By converting equations into this form, as seen in the original exercise, it becomes straightforward to determine if two lines are parallel, perpendicular, or neither.

Equations of lines can vary in form. Besides the slope-intercept form, equations can also be in the standard form \( Ax + By = C \) or point-slope form \( y - y_1 = m(x - x_1) \). Each form has its specific uses and makes certain calculations simpler. In determining the relationship between two lines, such as parallelism, slope is crucial:

• Parallel lines: Have the same slope but different intercepts.
• Perpendicular lines: Have slopes that are negative reciprocals of each other.
• Neither parallel nor perpendicular: Have slopes that do not fit either condition.

The exercise you encountered required you to find the slope from the given equation. Recognizing the type depends on comparing these slopes effectively.

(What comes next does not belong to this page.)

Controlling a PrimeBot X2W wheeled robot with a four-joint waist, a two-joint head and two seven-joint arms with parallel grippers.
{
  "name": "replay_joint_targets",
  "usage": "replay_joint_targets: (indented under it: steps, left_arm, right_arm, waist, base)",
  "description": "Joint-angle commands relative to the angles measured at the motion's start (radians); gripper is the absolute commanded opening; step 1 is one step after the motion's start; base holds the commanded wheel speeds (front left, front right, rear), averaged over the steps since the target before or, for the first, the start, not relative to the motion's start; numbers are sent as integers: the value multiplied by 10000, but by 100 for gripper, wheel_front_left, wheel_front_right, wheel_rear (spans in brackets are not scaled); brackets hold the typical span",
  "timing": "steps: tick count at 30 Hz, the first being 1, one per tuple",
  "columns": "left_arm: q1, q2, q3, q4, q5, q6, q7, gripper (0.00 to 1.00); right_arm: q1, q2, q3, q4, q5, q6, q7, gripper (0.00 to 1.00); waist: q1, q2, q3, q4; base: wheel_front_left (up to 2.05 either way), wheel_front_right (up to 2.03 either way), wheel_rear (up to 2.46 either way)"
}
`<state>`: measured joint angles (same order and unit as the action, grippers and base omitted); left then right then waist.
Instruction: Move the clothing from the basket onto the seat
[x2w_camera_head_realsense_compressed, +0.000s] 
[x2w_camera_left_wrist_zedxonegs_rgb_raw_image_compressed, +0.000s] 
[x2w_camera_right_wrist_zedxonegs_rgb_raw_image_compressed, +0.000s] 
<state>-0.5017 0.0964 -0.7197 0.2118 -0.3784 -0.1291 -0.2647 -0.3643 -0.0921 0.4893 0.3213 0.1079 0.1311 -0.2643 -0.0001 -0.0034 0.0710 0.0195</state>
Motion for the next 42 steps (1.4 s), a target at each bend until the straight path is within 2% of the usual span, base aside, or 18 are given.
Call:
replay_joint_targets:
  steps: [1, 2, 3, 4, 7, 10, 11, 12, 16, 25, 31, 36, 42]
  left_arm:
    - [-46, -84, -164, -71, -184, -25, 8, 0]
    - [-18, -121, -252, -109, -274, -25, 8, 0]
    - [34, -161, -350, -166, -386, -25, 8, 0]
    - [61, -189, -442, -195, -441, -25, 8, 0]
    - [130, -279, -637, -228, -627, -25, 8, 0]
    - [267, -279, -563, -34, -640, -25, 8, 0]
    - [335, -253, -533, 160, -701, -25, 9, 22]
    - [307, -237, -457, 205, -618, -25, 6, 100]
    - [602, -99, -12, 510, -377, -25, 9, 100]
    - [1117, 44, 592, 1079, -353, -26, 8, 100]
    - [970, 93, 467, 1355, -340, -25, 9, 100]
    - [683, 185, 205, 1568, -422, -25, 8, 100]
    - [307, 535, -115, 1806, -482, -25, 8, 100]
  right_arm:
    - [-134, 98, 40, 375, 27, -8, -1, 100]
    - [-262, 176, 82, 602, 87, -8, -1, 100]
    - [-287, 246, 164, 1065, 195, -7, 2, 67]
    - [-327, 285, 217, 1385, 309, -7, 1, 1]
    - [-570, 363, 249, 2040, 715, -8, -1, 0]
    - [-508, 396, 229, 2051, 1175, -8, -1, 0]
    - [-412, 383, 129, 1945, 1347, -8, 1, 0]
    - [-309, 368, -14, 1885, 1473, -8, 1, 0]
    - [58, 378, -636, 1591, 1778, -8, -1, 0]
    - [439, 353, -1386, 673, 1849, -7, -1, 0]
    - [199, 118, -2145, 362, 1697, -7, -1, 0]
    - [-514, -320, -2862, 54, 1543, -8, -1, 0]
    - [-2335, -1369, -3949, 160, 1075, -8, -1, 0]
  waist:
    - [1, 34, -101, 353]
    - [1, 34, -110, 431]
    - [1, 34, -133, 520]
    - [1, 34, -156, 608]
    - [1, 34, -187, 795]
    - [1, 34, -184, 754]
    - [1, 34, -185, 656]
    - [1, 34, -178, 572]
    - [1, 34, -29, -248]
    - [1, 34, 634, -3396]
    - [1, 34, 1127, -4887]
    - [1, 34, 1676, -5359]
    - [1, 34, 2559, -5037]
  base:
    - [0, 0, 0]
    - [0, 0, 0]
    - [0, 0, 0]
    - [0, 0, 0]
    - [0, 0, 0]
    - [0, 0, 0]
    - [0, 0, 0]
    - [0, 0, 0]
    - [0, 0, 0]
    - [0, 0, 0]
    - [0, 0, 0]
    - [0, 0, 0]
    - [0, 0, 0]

Algebraic manipulation is the process of transforming equations to make them easier to solve or interpret. This can involve moving terms around, factoring, or, as in our original exercise, changing the form of a linear equation. Here’s how it relates to solving for slopes:

• Solving for \( y \): Key to converting a standard form equation to slope-intercept form. Make \( y \) the subject of the equation.
• Maintaining equation balance: Whatever operation you do to one side of the equation (adding, subtracting, multiplying, or dividing), do to the other side.
• Simplifying fractions: Essential for comparing slopes accurately.

By mastering these techniques, you can transform complex equations into simpler, more manageable forms, thereby revealing important line characteristics like slope.